- Film poster
- Spanish: El violín
- Directed by: Francisco Vargas
- Written by: Francisco Vargas
- Produced by: Ángeles Castro Hugo Rodríguez
- Starring: Ángel Tavira
- Cinematography: Martín Boege
- Edited by: Ricardo Garfias
- Distributed by: Canana Films
- Release date: 11 March 2005;
- Running time: 98 minutes
- Country: Mexico
- Language: Spanish

= The Violin =

2005 film

The Violin (El violín) is a 2005 Mexican drama film directed by Francisco Vargas.
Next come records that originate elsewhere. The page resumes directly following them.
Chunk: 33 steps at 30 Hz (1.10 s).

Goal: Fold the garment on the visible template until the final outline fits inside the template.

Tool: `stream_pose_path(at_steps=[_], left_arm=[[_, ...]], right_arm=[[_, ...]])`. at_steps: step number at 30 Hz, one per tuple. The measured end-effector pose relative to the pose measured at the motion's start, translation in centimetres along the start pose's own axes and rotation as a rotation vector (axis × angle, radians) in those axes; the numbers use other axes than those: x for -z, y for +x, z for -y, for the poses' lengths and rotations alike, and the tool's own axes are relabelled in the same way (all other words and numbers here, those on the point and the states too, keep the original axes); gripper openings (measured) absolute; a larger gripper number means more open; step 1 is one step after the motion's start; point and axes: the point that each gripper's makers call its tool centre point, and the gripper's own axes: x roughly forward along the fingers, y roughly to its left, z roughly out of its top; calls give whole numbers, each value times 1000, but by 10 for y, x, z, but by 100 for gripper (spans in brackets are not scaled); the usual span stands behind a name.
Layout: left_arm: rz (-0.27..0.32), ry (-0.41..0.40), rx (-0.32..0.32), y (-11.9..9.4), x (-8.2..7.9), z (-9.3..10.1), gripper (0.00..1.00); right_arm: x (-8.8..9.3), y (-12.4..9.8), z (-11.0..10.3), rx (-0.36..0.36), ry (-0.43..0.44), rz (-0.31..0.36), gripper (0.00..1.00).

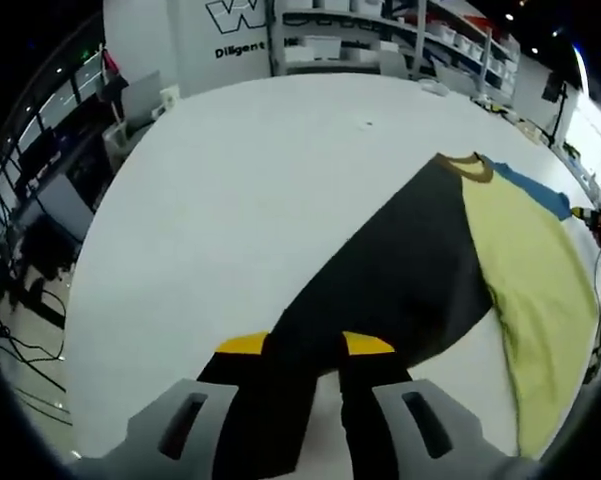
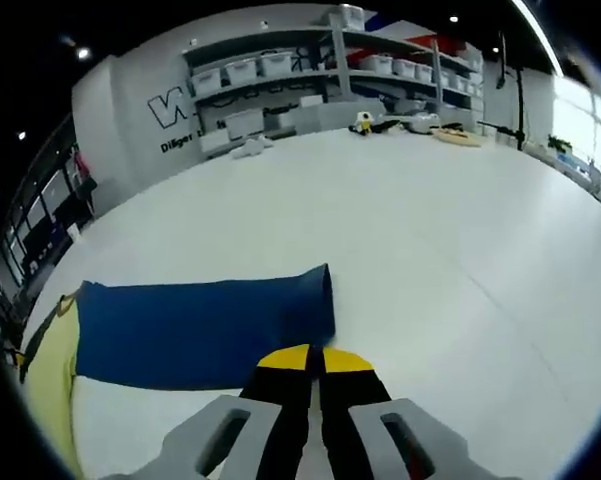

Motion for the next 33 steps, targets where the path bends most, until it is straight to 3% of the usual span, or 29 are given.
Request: stream_pose_path(at_steps=[3,7,8,10,11,12,14,16,17,19,21,26,30,31,33], left_arm=[[-3,-5,-1,0,0,0,27],[-9,-4,-8,0,0,-2,27],[-9,-6,-8,-1,0,-2,27],[-14,-6,-6,-1,0,0,25],[-12,6,-2,-2,-1,2,24],[-7,27,1,-3,-2,3,23],[-10,30,2,-2,-1,2,23],[-11,24,-2,-2,-1,0,26],[-11,11,-4,-2,-1,-1,27],[-11,10,-5,-3,-1,-3,27],[-10,13,-6,-4,0,-5,28],[-15,0,-9,-5,4,-13,29],[-21,-11,-7,-6,8,-18,30],[-21,-14,-8,-6,8,-19,31],[-17,-31,-9,-7,10,-21,33]], right_arm=[[1,-1,0,-1,-47,-37,0],[-5,-12,30,167,-88,-52,0],[-21,-13,26,160,-120,11,0],[-39,-16,15,166,-208,57,0],[-43,-11,-2,101,-198,84,0],[-44,-5,-31,-9,-202,85,0],[-42,4,-70,-126,-268,82,0],[-36,10,-99,-211,-286,73,0],[-31,14,-115,-236,-338,62,0],[-26,19,-140,-306,-339,62,0],[-16,26,-152,-320,-386,33,0],[3,33,-165,-346,-410,-22,0],[19,34,-150,-316,-502,-86,0],[15,33,-148,-315,-468,-58,0],[13,33,-143,-308,-479,-47,0]])
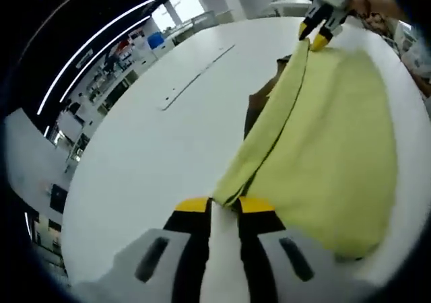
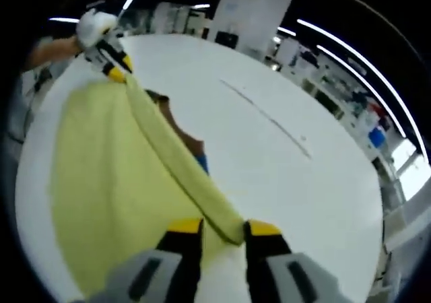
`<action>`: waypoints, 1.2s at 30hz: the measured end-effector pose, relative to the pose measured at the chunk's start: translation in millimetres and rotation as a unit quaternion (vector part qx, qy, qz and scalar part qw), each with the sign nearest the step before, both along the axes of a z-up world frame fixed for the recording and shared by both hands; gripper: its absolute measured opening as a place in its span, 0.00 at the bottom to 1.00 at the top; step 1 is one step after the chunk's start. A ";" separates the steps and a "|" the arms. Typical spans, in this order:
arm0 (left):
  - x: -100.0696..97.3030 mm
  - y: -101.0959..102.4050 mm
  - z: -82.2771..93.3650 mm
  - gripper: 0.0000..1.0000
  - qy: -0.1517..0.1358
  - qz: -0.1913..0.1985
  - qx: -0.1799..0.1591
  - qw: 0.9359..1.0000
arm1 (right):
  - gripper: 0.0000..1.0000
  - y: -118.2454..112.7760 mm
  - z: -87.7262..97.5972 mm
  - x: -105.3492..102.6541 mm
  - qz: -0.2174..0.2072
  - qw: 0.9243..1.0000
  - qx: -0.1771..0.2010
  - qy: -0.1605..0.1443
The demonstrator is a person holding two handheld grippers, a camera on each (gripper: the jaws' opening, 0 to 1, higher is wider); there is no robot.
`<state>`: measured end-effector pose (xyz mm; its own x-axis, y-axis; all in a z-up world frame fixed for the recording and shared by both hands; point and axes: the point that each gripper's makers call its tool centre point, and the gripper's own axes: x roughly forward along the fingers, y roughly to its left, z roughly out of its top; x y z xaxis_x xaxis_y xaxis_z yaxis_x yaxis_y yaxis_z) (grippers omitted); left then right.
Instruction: Fold the garment on the visible template until the final outline fits inside the template.
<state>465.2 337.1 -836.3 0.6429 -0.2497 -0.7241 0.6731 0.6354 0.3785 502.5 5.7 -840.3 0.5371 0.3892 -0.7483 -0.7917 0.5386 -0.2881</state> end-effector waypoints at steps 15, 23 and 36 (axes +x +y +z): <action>7.5 7.7 16.4 0.02 0.005 0.108 -0.146 0.983 | 0.00 -1.7 11.5 11.8 -0.051 0.997 0.056 -0.006; 14.6 17.1 18.3 0.01 0.008 0.174 -0.167 0.971 | 0.01 -2.3 16.1 23.1 -0.138 0.980 0.141 0.026; 4.1 16.1 27.2 0.33 0.014 0.181 -0.208 0.961 | 0.45 -10.6 21.2 16.5 -0.205 0.958 0.191 0.064</action>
<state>469.3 353.2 -809.1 0.7237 -0.2862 -0.6280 0.3866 0.9219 0.0253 518.9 -4.9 -819.1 0.6165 0.4237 -0.6636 -0.5068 0.8586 0.0774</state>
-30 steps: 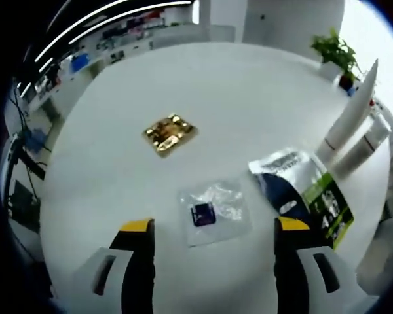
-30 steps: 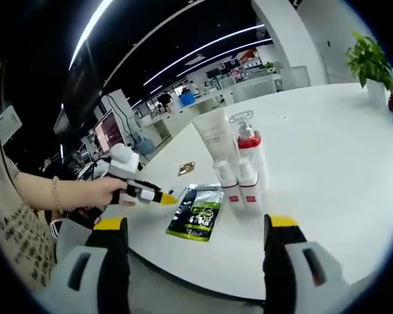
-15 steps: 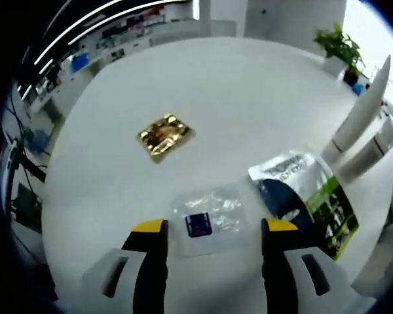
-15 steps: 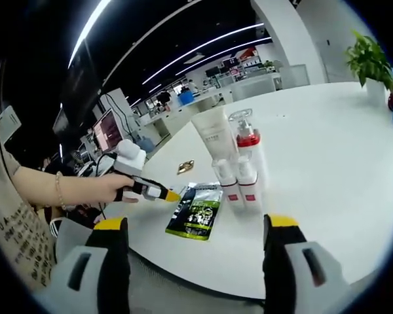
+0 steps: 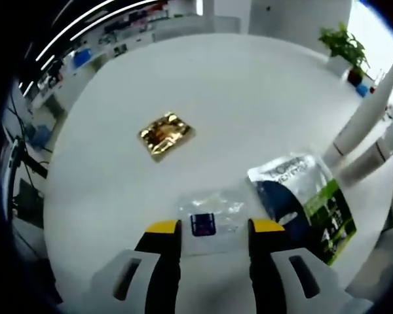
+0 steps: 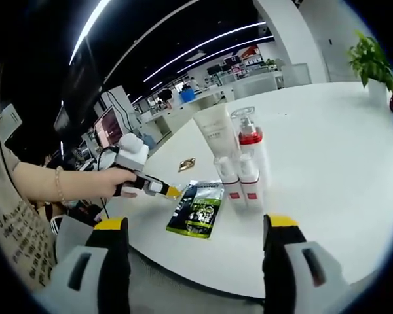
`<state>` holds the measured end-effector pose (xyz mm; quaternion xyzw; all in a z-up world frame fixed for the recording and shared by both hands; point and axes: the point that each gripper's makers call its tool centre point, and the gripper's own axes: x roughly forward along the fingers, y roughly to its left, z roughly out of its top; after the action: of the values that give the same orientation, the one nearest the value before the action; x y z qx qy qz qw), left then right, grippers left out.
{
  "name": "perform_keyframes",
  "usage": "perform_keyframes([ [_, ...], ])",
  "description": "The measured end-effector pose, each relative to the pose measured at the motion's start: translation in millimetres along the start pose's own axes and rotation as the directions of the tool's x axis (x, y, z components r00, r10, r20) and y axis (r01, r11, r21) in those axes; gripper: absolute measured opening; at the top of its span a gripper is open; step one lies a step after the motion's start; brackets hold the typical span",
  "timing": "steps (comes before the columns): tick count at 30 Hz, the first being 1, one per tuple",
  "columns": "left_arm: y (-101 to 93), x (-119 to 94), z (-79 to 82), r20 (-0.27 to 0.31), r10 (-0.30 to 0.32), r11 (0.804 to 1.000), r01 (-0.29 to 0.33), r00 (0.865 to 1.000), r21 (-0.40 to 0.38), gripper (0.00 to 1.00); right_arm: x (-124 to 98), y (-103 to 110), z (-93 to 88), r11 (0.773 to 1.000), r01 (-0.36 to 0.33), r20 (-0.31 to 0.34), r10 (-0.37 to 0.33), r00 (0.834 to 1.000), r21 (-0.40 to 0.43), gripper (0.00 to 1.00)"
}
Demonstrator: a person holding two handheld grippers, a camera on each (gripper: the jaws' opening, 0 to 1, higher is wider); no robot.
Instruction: Arrange the skincare products in the storage area until every visible bottle or jar stands upright without overlapping.
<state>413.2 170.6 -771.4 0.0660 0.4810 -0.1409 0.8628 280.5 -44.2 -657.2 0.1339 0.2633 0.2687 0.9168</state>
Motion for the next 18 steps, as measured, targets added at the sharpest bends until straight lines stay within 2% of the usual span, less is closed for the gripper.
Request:
perform_keyframes([
  [5,-2.5,-9,-0.4,0.012,-0.014,0.998,0.015,1.0,-0.065,0.37,0,0,-0.4,1.0,-0.002,-0.002,0.002,1.0,-0.003,0.84],
  [18,-1.5,-23,-13.2,0.018,-0.008,0.988,0.011,1.0,-0.155,0.37,1,2,-1.0,1.0,-0.012,-0.005,0.012,1.0,-0.013,0.84],
])
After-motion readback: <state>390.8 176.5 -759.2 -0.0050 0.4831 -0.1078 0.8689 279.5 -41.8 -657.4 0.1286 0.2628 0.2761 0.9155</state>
It was screened in the Un Certain Regard section at the 2006 Cannes Film Festival.

==Cast==
- Ángel Tavira as Don Plutarco
- Gerardo Taracena as Genaro
- Dagoberto Gama as Capitán
- Mario Garibaldi as Lucio
- Fermín Martínez as Teniente
- Silverio Palacios as Comandante Cayetano
- Octavio Castro as Zacarías
- Mercedes Hernández as Jacinta
- Gerardo Juárez as Pedro
- Ángeles Cruz as Jefa Guerrilera 1
- Norma Pablo as Jefa Guerrilllera 2
- Ariel Galvan as Joaquín
- Amorita Rasgado as Prostitutas
- María Elena Olivares as Doña Lupe
- Esteban Castellanos as Manuel

==Awards==
The film won the Grand Prize in 2007 at the Miami International Film Festival. At the 2006 Cannes Film Festival, Ángel Tavira won the award for Best Male Performance (Prix d'Interprétation Masculine Un Certain Regard). It also received three Ariel Awards from the Mexican Academy of Film Arts and Sciences.